▶ _WORK REQUIRED_
The listing is to be transcribed in full, with its images left out.

▶ _GIVEN DATA_
»»

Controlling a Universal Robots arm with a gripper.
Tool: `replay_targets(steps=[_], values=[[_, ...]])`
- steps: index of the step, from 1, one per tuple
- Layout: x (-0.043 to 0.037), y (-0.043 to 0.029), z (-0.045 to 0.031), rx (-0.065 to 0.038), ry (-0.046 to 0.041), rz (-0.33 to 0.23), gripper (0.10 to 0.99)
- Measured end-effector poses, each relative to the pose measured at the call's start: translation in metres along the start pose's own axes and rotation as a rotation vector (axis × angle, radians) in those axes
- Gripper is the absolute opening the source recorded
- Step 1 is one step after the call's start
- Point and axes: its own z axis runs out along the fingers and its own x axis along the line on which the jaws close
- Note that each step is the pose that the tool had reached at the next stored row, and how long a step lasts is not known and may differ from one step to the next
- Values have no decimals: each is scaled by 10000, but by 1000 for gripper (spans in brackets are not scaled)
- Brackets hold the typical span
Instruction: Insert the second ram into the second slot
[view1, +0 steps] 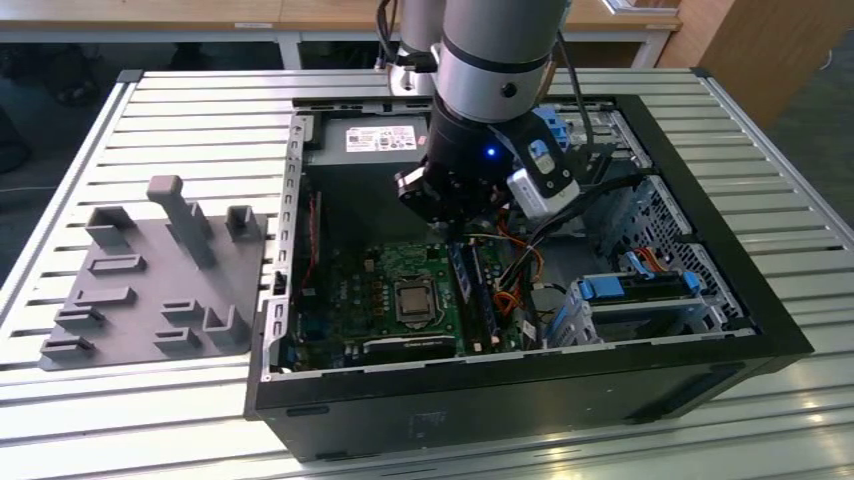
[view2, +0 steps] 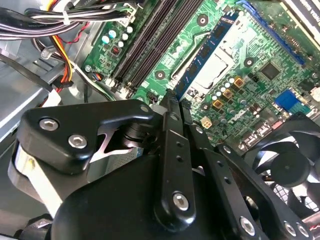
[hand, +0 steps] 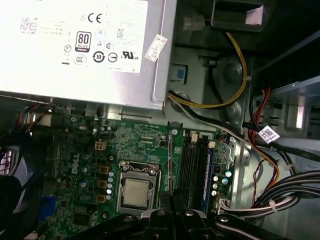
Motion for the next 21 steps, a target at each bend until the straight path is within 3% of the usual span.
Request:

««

▶ _RESPONSE_
Controlling a Universal Robots arm with a gripper.
Tool: `replay_targets(steps=[_], values=[[_, ...]])`
- steps: index of the step, from 1, one per tuple
- Layout: x (-0.043 to 0.037), y (-0.043 to 0.029), z (-0.045 to 0.031), rx (-0.065 to 0.038), ry (-0.046 to 0.041), rz (-0.33 to 0.23), gripper (0.10 to 0.99)
- Measured end-effector poses, each relative to the pose measured at the call's start: translation in metres along the start pose's own axes and rotation as a rotation vector (axis × angle, radians) in those axes
- Gripper is the absolute opening the source recorded
- Step 1 is one step after the call's start
- Point and axes: its own z axis runs out along the fingers and its own x axis along the line on which the jaws close
- Note that each step is the pose that the tool had reached at the next stored row, and how long a step lasts is not known and may differ from one step to the next
- Values have no decimals: each is scaled by 10000, but by 1000 for gripper (spans in brackets are not scaled)
- Brackets hold the typical span
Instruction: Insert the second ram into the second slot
[view1, +0 steps] 
[view2, +0 steps] 
[hand, +0 steps] 
Motion for the next 21 steps, a target at each bend until the straight path is within 3% of the usual span.
Request:

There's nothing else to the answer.